XHTML5 in a nutshell
The WHATWG Wiki portal has a nice section describing HTML vs. XHTML differences, as well as specifics of a polyglot HTML document that also would be able to serve HTML5 document as valid XML document. I'd like to review what it takes to transform an HTML5 polyglot document into a valid XHTML5 document: it appears, finally the 'XHTML5' has become an official name.

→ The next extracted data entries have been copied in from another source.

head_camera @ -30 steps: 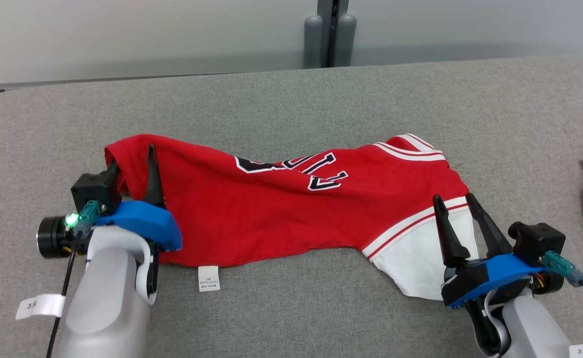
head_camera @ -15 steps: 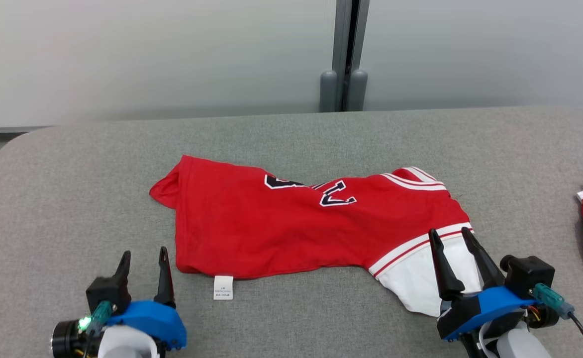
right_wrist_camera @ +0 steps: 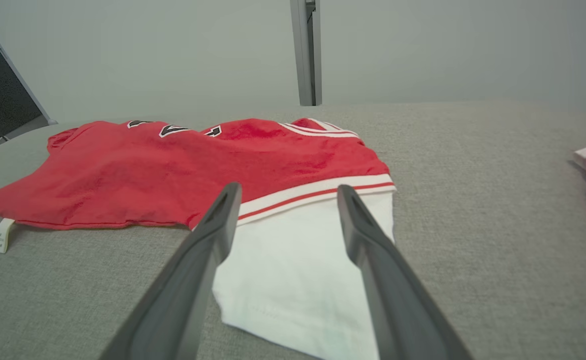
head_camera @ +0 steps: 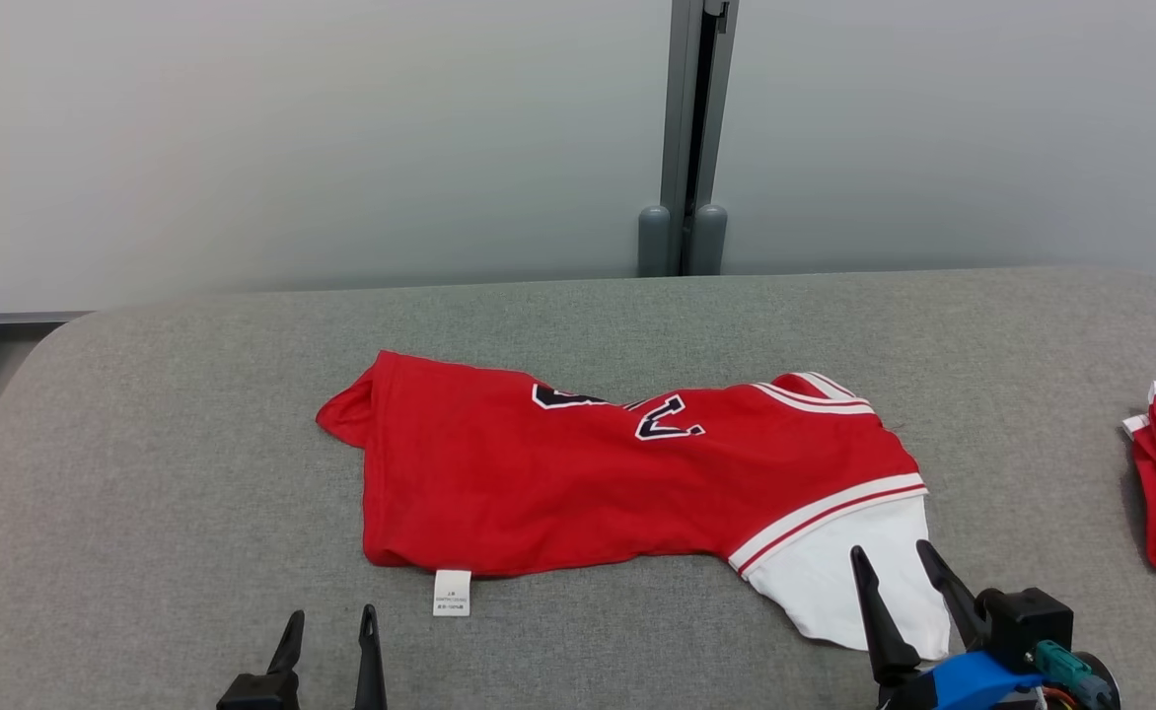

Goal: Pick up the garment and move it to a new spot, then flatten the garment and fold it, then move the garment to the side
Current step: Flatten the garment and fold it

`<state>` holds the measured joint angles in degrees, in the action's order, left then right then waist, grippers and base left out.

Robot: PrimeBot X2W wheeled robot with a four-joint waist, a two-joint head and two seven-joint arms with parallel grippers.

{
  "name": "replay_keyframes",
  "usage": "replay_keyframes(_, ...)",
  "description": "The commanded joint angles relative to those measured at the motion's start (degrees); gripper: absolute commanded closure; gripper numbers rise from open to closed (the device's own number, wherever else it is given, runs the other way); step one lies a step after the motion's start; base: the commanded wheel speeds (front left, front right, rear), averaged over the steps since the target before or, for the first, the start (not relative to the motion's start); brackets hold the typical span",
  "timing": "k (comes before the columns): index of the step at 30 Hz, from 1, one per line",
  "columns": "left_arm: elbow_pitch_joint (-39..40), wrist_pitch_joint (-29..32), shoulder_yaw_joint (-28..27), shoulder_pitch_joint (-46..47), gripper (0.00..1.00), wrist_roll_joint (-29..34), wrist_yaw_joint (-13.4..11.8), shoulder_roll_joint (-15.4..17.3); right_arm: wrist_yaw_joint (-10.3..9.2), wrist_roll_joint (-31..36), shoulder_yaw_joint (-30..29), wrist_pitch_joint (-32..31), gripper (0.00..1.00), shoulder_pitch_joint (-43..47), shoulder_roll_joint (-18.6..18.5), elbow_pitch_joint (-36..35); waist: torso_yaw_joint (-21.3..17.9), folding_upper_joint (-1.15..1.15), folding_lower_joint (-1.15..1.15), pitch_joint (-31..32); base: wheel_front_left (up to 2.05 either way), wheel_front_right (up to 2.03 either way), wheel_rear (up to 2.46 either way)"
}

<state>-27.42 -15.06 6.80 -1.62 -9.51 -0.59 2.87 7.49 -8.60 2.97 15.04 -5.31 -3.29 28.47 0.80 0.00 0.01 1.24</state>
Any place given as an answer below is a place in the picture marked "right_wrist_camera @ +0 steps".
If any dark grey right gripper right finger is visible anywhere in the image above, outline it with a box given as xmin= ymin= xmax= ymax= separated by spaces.
xmin=336 ymin=184 xmax=474 ymax=360

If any grey metal partition post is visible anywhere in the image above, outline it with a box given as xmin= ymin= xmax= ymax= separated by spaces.
xmin=289 ymin=0 xmax=323 ymax=107

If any red and white jersey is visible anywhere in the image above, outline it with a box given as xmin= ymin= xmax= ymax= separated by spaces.
xmin=0 ymin=117 xmax=398 ymax=360

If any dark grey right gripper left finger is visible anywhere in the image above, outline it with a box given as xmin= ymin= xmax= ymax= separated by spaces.
xmin=98 ymin=182 xmax=243 ymax=360

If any dark cabinet with cables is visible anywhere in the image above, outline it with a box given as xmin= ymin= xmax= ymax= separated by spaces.
xmin=0 ymin=5 xmax=58 ymax=126

The W3C first public working draft of "Polyglot Markup" recommendation describes polyglot HTML document as a document that conforms to both the HTML and XHTML syntax by using a common subset of both the HTML and XHTML and in a nutshell the HTML5 polyglot document is:
- HTML5 doctype/namespace
- XHTML well-formed syntax
application/xhtml+xml
.
In a nutshell the XHTML5 document is:
- HTML doctype/namespace: The
<!DOCTYPE html>
definition is optional, but it would be useful in a polyglot document by preventing browser quirks mode. - XHTML well-formed syntax
- XML MIME type:
application/xhtml+xml
. This MIME declaration is not visible in the source code, but it would appear in the HTTP Content-Type header that could be configured on the server. Of course, the XML MIME type is not yet supported by the current version Internet Explorer though IE can render XHTML documents. - Default XHTML namespace:
<html xmlns="http://www.w3.org/1999/xhtml">
- Secondary namespace such as SVG, MathML, Xlink, etc. To me this is like a test, if you don’t have a need for these namespaces in your document, then the use of XHTML is overkill in the first place.
<!DOCTYPE html>
<html xmlns="http://www.w3.org/1999/xhtml">
<head>
<title></title><meta charset="UTF-8" /></head>
<body><svg xmlns="http://www.w3.org/2000/svg"><rect stroke="black" fill="blue" x="45px" y="45px" width="200px" height="100px" stroke-width="2" /></svg></body></html>
The XML declaration <?xml version=”1.0” encoding=”UTF-8”?>
is not required if the default UTF-8 encoding is used: an XHTML5 validator would not mind if it is omitted. However it is strongly recommended to configure the encoding using server HTTP Content-Type
header, otherwise this character encoding could be included in the document as part of a meta tag <meta charset="UTF-8" />
. This encoding declaration would be needed for a polyglot document so that it will be treated as UTF-8 if served as either HTML or XHTML.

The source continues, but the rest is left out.